Onur Yaser Can davası: Dokuz yıl süren ilk yargılamanın bir kısmı sil baştan

Onur Yaser Can davası: Dokuz yıl süren ilk yargılamanın bir kısmı sil baştan
Mahkeme, Onur Yaser Can’ın intihara sürüklenmesine yol açan ve evrak tahrifatından yargılanan polisler hakkında önceki hükmünden dönüp aynı suçtan yeniden suç duyurusunda bulunulmasına karar verdi.

CANAN COŞKUN

Onur Yaser Can’ın intihara sürüklenmesi olayında iki polisin gözaltı tutanaklarında değişiklik ve tahrifat yapan iki polisin yargılandığı dava Yargıtay’ın kısmi bozma kararından sonra bugün yeniden görülmeye başlandı. Mahkeme, Yargıtay’ın bozma kararına uyarak 2019’da iki polise “resmi belgeyi bozmak, yok etmek ve gizlemek” suçundan verdiği cezadan geri döndü ve aynı suçtan polisler hakkında suç duyurusunda bulunmaya karar verdi.

İstanbul 6. Ağır Ceza Mahkemesi’nde görülen duruşmaya Onur Yaser Can’ın kardeşi Ezgi Sevgi Can ve avukatları katıldı. Tutuksuz olarak yargılanan iki sanık polis ise duruşmaya katılmadı. Sanık polisleri, avukat Ulaş Alagöz temsil etti.

Ezgi Sevgi Can’ın konuşması

Duruşmada ilk söz bozma ilamına karşı beyanı için Ezgi Sevgi Can’a verildi. Can, sözlerine şöyle başladı:

“Ben Onur Yaser Can’ın kız kardeşiyim. Öncelikle bu davanın konusunun, sanıkların iddia ettigi ve mahkemenizi yıllarca kandırmaya çalıştığı gibi basit tarih ve saat hatası düzeltme amaçlı bir evrakta sahtecilik davası olmadığını, olay tarihinde henüz 28 yaşında başarılı genç bir mimar olan abim Onur Yaser’i intihara sürükleyerek ölümüne sebep olan ve ifadesi dahil 11 adet resmi evrağın içeriğini bozmaya ve gercege aykırı yeniden düzenlemeye yönelik yoğun kast içeren bir sahtecilik sucu olduğunu ve örgütlü bir şekilde işlenen işkence ve onur kırıcı muamele suçlarının da devamı niteliğinde oldugunu hatırlatarak başlamak istiyorum.”

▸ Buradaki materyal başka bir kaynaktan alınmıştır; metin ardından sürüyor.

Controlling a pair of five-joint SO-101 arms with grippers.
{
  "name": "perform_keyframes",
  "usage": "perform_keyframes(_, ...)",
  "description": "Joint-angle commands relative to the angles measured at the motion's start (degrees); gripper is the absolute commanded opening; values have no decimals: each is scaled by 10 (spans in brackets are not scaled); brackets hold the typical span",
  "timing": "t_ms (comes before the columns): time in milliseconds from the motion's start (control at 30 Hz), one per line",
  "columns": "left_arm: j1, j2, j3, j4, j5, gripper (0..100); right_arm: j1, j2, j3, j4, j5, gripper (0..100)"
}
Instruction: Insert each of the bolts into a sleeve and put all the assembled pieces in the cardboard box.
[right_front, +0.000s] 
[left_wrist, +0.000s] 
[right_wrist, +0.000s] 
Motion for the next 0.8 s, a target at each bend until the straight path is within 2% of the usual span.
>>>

4da7f2e5-bb12-4bc6-ba51-ed0b46472278.jpg
Ezgi Sevgi Can (Çizim: Nazım Dikbaş)

“Annem ve babam birer avukat gibi çalıştı”

Mahkeme başkanı, Ezgi Sevgi Can konuşmaya devam ederken sözlerini böldü ve Yargıtay ilamına karşı diyecekleriyle sınırlı kalmasıyla ilgili uyardı. Ezgi Sevgi Can da ailesini bu olayla ilgili olarak kaybettiğini, bu sebeple konuşmasına izin verilmesini talep etti. Sözlerine devam eden Can, “Annem ve babam hayatta oldukları sürece, mahkemeniz huzurunda birer avukat gibi insanüstü bir çabayla oğullarına yaşatılan ve onu intihara sürükleyen suç zincirini bir bir ortaya çıkardılar” dedi.

Ezgi Sevgi Can, dokuz yıl süren ilk yargılama sonucunda mahkemenin sanıkların sadece resmi evrakta sahtecilik değil, resmi belgeyi bozmaya ve icerigini değiştirmeye yönelik kasti eylem birliği içinde oldukları yönünde hüküm kurduğunu hatırlattı.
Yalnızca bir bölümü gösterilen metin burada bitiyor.